В ночь на восемнадцатое, хотя смысла в том никакого не было, в него закачали 300 мешков кислорода, их привозили на грузовике, мы, выстроившись конвейером, передавали по лестнице в спальню. Крючков с горя напился, не могли его добудиться. Чекисты на кухне чего-то объелись, так что прошиб понос и начальника их, и жену его. Испугались, уж не холера ли, разразилась паника, пришлось мне призвать их к порядку. Чекисты поджали хвосты и вернулись к службе.
Восемнадцатого утром поставили клизму. Он жил еще полтора часа, но был как бы уже не живой. Бушевала гроза, но он не слышал. Скончался в кресле, перестал дышать. Было это в одиннадцать.
Врачи тут же бросились к телу, вскрытие производили в спальне, на письменном столе. Я ушла, до мертвого мне дела не было. На Крючкова было жалко смотреть. Он остался. Мозг бросили в ведро, и Крючков отвез его в Институт мозга. Он рассказывал, что вскрытие проводили радостно, с облегчением, и ликовали, когда обнаружили, что оба легких и бронхи целиком заизвестковались, чем он дышал в последние годы – непонятно. А что ликовали, вовсе не удивительно, ведь результаты вскрытия ограждали их от возможных обвинений – так они тогда думали. Сердце было совершенно здоровым, говорили врачи, хотя нагрузки ему приходилось выдерживать сумасшедшие, пульс был то шестьдесят ударов в минуту, то сто шестьдесят, но сердце могло бы служить еще тридцать лет. Если бы не чахотка. Крючков говорил: не лечи его столько врачей, то остался бы жив. Он по-своему тоже его любил.
По словам докторов, плевра у него приросла, и когда ее отдирали, она рассыпалась. Так вот почему, когда я переворачивала его в постели, он всегда стонал. Сперанский сказал, что за последние десять лет он мог умереть в любой момент. Как раз за то время, когда я за ним ухаживала.
Марии Федоровне разрешили войти, когда тело уже зашили; раньше, к живому, ее не допускали. Выглядела она ужасно, целый год проболела. Когда Алексей однажды спросил меня, как ей живется, я сказала – хворает. Алексей только молча кивнул. Я думаю, обижался он, что она у него не бывает.
Как-то давно я поинтересовалась, почему они разошлись. Он сказал: два медведя в одной берлоге не уживаются.
Когда Катерина Павловна увидала, что Мария Федоровна вошла в комнату Алексея, то завизжала: гони ее, гони вон!
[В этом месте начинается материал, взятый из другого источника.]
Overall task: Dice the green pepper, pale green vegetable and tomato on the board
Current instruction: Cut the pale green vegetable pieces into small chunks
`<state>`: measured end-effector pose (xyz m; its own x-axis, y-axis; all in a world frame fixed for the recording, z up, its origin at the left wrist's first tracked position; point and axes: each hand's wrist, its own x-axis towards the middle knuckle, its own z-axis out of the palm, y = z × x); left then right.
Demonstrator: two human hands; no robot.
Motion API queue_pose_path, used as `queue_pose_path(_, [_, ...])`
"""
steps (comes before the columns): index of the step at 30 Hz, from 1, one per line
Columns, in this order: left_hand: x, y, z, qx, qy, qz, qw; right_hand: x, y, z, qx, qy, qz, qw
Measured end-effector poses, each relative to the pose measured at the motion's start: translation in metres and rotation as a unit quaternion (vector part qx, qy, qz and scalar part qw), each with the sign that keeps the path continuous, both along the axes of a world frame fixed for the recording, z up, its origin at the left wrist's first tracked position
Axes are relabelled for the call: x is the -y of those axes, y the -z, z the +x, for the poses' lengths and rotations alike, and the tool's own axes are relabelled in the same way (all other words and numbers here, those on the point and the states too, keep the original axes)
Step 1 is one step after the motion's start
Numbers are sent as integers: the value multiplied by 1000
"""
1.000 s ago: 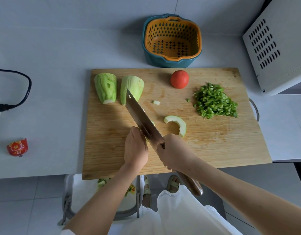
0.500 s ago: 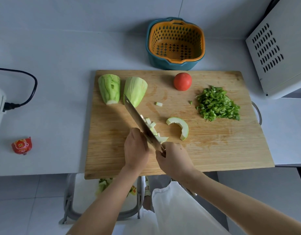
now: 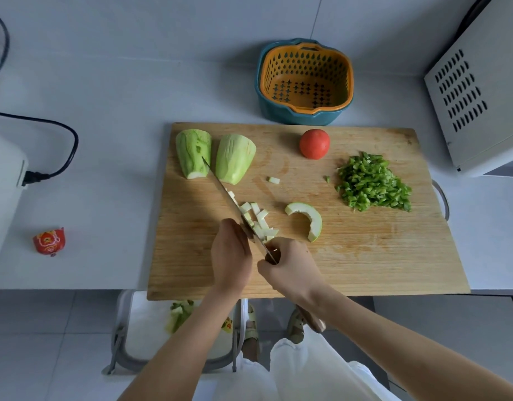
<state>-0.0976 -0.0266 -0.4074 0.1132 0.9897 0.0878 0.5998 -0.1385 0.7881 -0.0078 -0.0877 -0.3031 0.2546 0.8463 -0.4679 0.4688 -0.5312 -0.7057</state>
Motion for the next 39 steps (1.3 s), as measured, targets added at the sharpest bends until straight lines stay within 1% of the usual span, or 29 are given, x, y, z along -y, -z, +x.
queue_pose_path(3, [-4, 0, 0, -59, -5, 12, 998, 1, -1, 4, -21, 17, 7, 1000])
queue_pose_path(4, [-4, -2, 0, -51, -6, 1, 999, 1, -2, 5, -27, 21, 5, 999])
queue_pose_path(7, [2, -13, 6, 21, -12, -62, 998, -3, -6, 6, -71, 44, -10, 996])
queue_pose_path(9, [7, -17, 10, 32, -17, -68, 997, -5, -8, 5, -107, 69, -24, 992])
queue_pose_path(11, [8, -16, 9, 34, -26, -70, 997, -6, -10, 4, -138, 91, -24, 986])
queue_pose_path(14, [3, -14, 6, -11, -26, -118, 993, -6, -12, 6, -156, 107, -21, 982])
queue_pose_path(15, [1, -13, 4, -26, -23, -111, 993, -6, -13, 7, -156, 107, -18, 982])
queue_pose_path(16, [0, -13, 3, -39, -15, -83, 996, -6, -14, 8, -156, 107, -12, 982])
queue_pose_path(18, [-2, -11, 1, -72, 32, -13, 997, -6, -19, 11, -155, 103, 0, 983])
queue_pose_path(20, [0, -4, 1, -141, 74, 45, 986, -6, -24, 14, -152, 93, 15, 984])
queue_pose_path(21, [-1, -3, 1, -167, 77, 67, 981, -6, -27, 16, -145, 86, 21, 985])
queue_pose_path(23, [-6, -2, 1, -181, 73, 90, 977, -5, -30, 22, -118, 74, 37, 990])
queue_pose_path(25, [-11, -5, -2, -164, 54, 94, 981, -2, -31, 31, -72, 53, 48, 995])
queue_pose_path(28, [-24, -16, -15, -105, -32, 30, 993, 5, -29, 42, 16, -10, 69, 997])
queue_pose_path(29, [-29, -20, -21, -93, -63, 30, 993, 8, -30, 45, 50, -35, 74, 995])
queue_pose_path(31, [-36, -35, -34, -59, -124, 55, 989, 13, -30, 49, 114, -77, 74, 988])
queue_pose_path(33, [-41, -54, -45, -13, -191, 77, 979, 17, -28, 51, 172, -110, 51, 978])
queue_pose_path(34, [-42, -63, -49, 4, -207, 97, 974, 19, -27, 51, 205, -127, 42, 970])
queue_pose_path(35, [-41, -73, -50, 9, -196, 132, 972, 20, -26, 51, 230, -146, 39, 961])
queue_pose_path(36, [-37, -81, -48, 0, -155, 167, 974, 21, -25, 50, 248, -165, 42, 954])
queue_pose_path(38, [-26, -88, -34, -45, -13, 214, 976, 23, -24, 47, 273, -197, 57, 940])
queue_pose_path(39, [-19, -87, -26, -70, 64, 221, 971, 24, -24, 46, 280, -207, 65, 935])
Я сказала, что этого я не сделаю.
Мура попросила Катерину Павловну передать завещание, которое она написала сама, а Алексей только подписал, на одобрение Сталину. Я видела, как Катерина Павловна положила его в конверт и запечатала. А когда прах замуровывали в Кремлевскую стену, она подошла к Сталину и протянула ему конверт. Сталин от нее отмахнулся, и завещание она отдала Ворошилову. Уж не знаю, кто там его одобрил в конце концов, если его вообще одобрили.
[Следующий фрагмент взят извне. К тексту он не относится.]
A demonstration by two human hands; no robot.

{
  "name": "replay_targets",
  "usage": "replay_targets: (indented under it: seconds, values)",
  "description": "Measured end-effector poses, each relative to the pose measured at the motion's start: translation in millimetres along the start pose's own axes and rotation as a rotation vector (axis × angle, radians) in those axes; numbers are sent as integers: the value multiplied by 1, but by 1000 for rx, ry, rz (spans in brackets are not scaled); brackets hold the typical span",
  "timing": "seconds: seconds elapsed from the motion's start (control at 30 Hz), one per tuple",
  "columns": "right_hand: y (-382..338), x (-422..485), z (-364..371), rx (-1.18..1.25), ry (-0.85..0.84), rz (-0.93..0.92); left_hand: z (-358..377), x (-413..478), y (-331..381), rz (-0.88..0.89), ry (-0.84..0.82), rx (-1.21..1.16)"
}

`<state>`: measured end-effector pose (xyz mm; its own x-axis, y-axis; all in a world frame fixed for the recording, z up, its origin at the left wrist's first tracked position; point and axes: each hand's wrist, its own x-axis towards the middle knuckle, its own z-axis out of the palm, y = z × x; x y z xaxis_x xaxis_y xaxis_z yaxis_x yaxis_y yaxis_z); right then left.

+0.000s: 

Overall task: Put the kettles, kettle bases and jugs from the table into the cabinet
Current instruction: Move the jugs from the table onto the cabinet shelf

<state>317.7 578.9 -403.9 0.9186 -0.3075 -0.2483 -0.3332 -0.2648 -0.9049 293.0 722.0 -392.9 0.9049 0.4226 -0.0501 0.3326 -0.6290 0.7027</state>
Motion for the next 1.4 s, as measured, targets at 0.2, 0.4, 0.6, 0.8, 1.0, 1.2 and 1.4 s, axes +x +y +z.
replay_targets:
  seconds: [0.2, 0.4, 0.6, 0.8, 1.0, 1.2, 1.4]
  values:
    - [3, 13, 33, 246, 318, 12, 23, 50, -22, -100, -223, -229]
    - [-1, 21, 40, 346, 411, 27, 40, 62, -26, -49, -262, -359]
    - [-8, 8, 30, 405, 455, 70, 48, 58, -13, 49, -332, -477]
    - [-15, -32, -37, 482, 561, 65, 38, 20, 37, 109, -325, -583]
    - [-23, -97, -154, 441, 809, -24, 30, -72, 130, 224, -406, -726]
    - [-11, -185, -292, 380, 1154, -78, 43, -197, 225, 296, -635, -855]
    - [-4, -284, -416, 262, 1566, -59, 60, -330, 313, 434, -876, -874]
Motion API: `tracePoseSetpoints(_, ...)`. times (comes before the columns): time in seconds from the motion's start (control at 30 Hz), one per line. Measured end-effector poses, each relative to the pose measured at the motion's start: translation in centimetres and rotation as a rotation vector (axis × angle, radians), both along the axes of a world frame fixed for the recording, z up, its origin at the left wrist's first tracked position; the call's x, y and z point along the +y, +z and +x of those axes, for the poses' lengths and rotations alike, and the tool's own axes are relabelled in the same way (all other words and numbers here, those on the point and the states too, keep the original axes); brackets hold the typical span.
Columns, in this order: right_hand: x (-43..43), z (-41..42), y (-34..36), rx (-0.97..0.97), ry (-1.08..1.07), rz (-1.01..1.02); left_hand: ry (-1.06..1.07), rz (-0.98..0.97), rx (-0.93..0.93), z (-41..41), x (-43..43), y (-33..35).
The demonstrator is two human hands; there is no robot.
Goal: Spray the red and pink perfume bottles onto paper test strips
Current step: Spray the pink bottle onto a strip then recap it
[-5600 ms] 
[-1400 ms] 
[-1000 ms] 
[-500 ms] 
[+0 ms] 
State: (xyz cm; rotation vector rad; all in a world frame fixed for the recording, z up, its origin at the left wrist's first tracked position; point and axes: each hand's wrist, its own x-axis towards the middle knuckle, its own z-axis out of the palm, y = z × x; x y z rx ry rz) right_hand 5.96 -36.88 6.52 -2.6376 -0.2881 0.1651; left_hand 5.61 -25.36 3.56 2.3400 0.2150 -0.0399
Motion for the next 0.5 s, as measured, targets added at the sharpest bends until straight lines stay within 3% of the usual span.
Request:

Еще вечером накануне похорон Катерина Павловна звонила Сталину и просила, нельзя ли половину праха захоронить в стене, а другую пусть отдадут ей. Сталин ей не ответил и бросил трубку.
В последние две недели для Алексея печатали специальные номера “Правды” и “Известий”, потому что в неспециальных ежедневно печатались бюллетени о состоянии здоровья Горького. В его экземплярах таких бюллетеней не было. Возможно, было бы лучше, если бы он получал обычные номера – был бы повод повеселиться.